Member of the Chicago City Council from the 7th ward
- Incumbent
- Assumed office May 18, 2015
- Preceded by: Natashia Holmes

Personal details
- Born: April 22, 1969 (age 57)
- Party: Democratic
- Education: Grambling State University (BS)

= Gregory Mitchell =

American politician

Gregory I. Mitchell (born April 22, 1969) is an American politician and the current alderman of Chicago's 7th ward. He took office in 2015 with 57% of the vote. He has a degree from Grambling State University.

==Aldermanic career==
Mitchell was first elected alderman in 2015, unseating incumbent Natashia Holmes. He was subsequently reelected in 2019 and 2023.

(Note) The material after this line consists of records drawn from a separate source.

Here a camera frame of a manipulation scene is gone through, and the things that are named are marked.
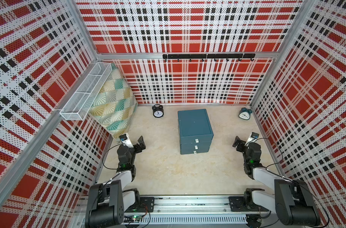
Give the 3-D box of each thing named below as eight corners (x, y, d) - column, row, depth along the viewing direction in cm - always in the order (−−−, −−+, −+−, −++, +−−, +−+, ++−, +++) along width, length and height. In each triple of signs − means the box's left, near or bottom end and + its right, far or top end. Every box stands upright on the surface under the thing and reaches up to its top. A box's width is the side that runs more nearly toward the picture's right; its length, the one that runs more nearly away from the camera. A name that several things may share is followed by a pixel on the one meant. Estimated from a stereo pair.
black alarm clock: (153, 117, 114) (151, 109, 107) (154, 112, 118) (152, 104, 111) (163, 117, 114) (162, 109, 107) (164, 112, 118) (162, 104, 111)
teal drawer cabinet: (178, 155, 93) (178, 138, 76) (179, 129, 107) (178, 109, 90) (207, 155, 93) (213, 138, 76) (204, 129, 107) (208, 109, 90)
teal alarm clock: (237, 117, 115) (240, 111, 108) (238, 113, 118) (242, 106, 111) (247, 121, 112) (251, 114, 106) (248, 117, 115) (252, 110, 109)
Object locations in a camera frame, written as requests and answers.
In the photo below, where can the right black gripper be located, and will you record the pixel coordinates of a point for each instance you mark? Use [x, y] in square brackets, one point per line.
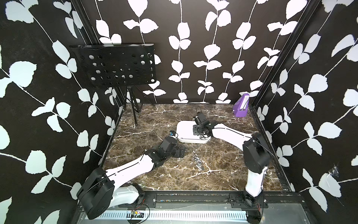
[194, 130]

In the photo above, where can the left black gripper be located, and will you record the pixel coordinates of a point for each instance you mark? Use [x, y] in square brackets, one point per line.
[177, 154]

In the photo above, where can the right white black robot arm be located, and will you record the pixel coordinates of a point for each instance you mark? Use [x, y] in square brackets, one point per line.
[254, 147]

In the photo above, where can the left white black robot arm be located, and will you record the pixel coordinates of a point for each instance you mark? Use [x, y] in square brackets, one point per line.
[104, 188]

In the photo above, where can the white plastic storage box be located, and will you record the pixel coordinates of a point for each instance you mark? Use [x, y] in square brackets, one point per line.
[185, 133]

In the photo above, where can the large knurled chrome socket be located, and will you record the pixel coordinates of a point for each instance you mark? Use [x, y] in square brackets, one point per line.
[199, 165]

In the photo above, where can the purple box with white card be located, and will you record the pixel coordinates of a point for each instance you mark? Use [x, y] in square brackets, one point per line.
[240, 108]

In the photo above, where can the small green circuit board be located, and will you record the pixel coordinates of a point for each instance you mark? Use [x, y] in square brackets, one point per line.
[136, 214]

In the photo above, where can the black perforated music stand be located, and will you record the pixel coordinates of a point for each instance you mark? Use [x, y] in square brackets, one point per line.
[119, 65]

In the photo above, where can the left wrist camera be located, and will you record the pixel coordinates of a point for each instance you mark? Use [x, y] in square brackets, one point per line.
[172, 135]

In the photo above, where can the black mounting rail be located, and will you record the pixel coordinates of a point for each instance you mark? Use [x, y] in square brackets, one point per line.
[234, 199]

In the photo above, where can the white perforated cable duct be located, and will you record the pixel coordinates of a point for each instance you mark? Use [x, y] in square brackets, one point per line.
[227, 216]

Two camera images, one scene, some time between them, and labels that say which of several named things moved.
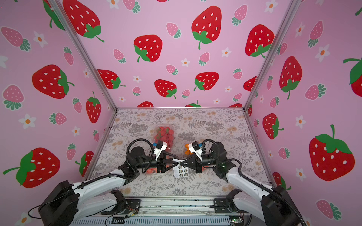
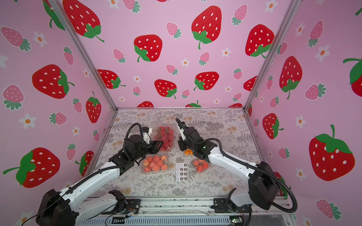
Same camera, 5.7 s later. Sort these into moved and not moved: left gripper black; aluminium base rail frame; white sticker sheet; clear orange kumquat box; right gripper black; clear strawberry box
Moved: white sticker sheet; left gripper black; right gripper black
Not moved: aluminium base rail frame; clear orange kumquat box; clear strawberry box
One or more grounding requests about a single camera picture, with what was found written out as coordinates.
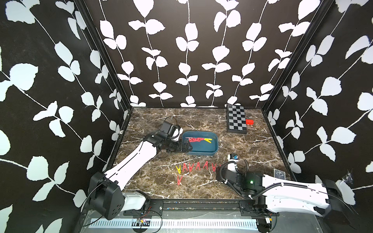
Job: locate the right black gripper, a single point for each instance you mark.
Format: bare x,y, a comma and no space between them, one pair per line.
222,174

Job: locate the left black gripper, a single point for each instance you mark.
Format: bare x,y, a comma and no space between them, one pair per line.
185,149

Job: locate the red clothespin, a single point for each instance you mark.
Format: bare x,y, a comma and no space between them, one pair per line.
185,168
198,167
205,165
195,139
214,167
191,167

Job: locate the yellow clothespin row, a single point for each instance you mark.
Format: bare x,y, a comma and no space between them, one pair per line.
178,169

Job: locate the red clothespin second row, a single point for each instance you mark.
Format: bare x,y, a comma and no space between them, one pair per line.
179,179

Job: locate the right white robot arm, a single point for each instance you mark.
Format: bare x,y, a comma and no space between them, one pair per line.
265,197

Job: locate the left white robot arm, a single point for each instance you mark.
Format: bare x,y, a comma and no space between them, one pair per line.
105,193

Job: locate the red clothespin flat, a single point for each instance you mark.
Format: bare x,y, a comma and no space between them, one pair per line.
195,139

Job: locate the blue playing card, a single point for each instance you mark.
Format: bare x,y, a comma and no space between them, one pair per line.
279,174

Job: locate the yellow clothespin right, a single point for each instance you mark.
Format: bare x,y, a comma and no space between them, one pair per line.
208,140

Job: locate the small red block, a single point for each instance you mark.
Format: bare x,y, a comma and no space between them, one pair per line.
249,122

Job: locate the black white checkerboard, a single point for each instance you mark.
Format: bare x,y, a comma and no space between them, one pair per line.
236,119

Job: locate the small circuit board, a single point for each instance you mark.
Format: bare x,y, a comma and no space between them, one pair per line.
141,223

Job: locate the black front mounting rail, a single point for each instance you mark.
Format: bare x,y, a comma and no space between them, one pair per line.
153,207

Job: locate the white perforated rail strip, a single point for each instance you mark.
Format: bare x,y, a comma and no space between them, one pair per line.
156,223

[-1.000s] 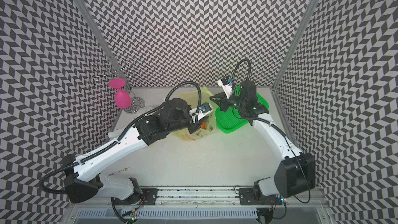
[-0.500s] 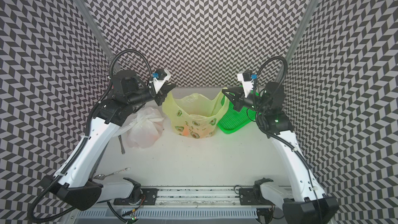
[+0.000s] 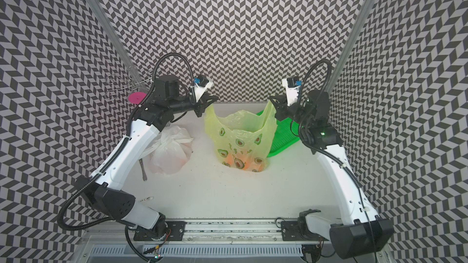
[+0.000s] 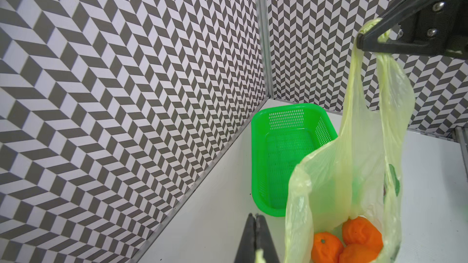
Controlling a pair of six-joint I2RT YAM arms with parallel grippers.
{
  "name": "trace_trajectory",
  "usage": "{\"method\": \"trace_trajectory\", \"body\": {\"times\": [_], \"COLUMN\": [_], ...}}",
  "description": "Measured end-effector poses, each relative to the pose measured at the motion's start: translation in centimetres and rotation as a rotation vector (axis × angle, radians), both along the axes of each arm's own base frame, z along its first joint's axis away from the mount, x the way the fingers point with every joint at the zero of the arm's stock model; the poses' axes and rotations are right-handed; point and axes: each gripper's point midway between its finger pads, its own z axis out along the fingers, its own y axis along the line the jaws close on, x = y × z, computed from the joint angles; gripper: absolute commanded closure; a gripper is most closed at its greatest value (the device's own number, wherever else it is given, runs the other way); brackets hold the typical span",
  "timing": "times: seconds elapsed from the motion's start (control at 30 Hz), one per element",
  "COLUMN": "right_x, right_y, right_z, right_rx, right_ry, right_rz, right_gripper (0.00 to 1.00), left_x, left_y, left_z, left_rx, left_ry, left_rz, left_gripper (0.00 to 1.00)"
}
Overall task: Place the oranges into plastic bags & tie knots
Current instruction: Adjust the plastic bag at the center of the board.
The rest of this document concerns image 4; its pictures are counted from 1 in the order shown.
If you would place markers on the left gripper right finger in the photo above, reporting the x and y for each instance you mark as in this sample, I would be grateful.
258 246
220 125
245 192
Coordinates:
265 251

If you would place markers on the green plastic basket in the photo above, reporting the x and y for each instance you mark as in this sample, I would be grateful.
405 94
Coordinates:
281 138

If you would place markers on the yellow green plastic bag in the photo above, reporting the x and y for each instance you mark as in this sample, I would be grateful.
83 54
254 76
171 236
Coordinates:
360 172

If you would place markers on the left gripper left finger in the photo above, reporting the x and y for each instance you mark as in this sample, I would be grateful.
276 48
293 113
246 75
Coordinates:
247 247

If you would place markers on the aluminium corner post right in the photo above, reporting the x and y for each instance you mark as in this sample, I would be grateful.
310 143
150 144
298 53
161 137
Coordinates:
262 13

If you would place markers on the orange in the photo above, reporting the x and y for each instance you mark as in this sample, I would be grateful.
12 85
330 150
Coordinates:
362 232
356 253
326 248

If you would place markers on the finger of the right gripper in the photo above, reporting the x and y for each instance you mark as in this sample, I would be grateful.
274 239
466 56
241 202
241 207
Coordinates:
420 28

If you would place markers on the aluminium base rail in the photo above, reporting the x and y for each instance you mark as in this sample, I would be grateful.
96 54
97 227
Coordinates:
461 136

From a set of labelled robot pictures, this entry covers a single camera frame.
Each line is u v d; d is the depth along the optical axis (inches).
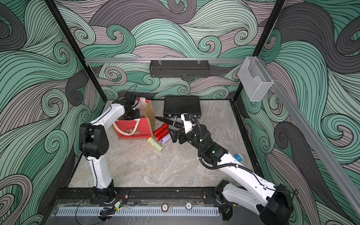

In the runoff of the 2019 Chicago mayoral election, Mitchell endorsed Toni Preckwinkle.

== Allegations of violence ==
In February 2024, Christopher Amatore (one of Mitchell's constituents) claimed that during a meeting with Mitchell, the Alderman screamed at Amatore, threatened his life, his Chicago Housing Authority contract, and "screamed at the top of his lungs. [He said], `You better watch your f----ing ass walking around my ward because you are no longer safe'".

Later that same month, Mitchell reportedly got into a physical altercation with another Alderman, Desmon Yancy. After a special session meeting at City Hall, "Yancy claims, Mitchell suddenly “got aggressive. Said the phrase, ‘Do you want to do something?’ And then grabbed me around my head and shoulders and it felt like an attempt to wrestle me to the ground". According to police reports, Yancy originally considered pursuing charges, but ultimately decided not to. Mitchell denies these claims.